Solas, la opera prima de Benito Zambrano es, lo de es desde hace tiempo, una película que me cautiva por el personaje de Rosa, interpretado de manera magistral por María Galiana.
Rosa, una señora mayor, de pueblo, con pocos estudios pero que sabe amar, se traslada a la ciudad para cuidar a su marido enfermo que está hospitalizado. Mientras dura esta hospitalización, Rosa vive con su hija –María- una chica joven que malvive, se da a la bebida y que decide tener a su hijo pese a la mísera vida que lleva y pese a saberse abandonada por el padre de la criatura.

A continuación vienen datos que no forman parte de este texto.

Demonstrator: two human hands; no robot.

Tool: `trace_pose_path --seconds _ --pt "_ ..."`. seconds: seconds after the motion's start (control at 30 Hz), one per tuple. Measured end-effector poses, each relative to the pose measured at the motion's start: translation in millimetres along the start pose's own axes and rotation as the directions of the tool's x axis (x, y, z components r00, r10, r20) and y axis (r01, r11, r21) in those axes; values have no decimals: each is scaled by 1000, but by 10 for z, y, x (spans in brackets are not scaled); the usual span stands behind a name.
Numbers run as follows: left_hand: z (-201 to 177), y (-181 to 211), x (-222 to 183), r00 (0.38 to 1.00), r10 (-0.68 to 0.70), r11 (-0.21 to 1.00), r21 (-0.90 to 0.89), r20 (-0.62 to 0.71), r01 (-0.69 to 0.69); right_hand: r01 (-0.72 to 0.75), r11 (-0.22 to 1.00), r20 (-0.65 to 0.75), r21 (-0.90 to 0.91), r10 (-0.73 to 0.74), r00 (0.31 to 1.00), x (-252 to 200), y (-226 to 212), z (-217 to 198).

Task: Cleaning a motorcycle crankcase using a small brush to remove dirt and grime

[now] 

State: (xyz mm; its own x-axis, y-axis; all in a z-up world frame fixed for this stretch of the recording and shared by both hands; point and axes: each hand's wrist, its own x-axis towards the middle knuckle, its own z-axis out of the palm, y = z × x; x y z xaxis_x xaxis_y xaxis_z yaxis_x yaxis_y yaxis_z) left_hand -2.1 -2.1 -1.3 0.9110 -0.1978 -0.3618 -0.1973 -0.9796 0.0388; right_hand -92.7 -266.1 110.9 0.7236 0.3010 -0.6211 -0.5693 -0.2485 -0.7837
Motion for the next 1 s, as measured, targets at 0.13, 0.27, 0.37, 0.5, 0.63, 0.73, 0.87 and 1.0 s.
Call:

La relación entre madre e hija es nefasta. Como lo es la relación de Rosa con su marido. Un hombre déspota que la maltrata de manera psicológica y física, aunque esto último no se refleje en la película pero se deja claro. En este infierno vivencial, Rosa conoce a un vecino de su hija, solo y aburrido, que como ella no comprende ya la sociedad en la que vive y al que todo se le hace cuesta arriba.
Rosa es vieja pero no se rinde. Sabe que tiene cosas que aportar y lo hará a su manera. Sus armas, el amor, la paciencia y la discreción. Una escena resume esto a la perfección. Su hija discute con ella. Le dice que la deje tranquila y la ofende ridiculizando la vida triste que ha llevado junto a su padre. Su madre no se inmuta y le dice: te ofrezco lo que soy, lo que tengo.
Rosa cambiará la amargura vital de su hija, dará esperanzas nuevas de vida a su vecino y conseguirá que el corazón podrido de su marido dé señales de arrepentimiento.
Que distinto el papel de Rosa al del sheriff de No es país para viejos. Ed Tom Bell, no comprende de manera alguna la sociedad que le toca vivir y lidiar. Sueña con retirarse porque se siente viejo y fuera de sitio.
Creo que el problema lo tiene Ed y no su condición de ser viejo. Los viejos –que bueno poder llamarlos así sin que nadie se moleste- son necesarios porque son capaces de cambiar el mundo aportando lo que tienen y lo que son: la experiencia y nuestro origen.
José Luis Sampedro, flamante Premio Nacional de las Letras, nos ofrece esta misma visión de la vejez, que no está de más ni de sobra en La sonrisa etrusca. La sonrisa del que no teme a la muerte y que sabe que, a pesar de los años, tiene cosas que aportar a los suyos; aunque sólo sea a un nieto de corta edad.
El premio hará que volvamos los ojos hacia su obra. Sería un desperdicio, al hacerlo, no entrever la necesidad de volver la mirada hacia los viejos para decirles que la sociedad sigue siendo de ellos.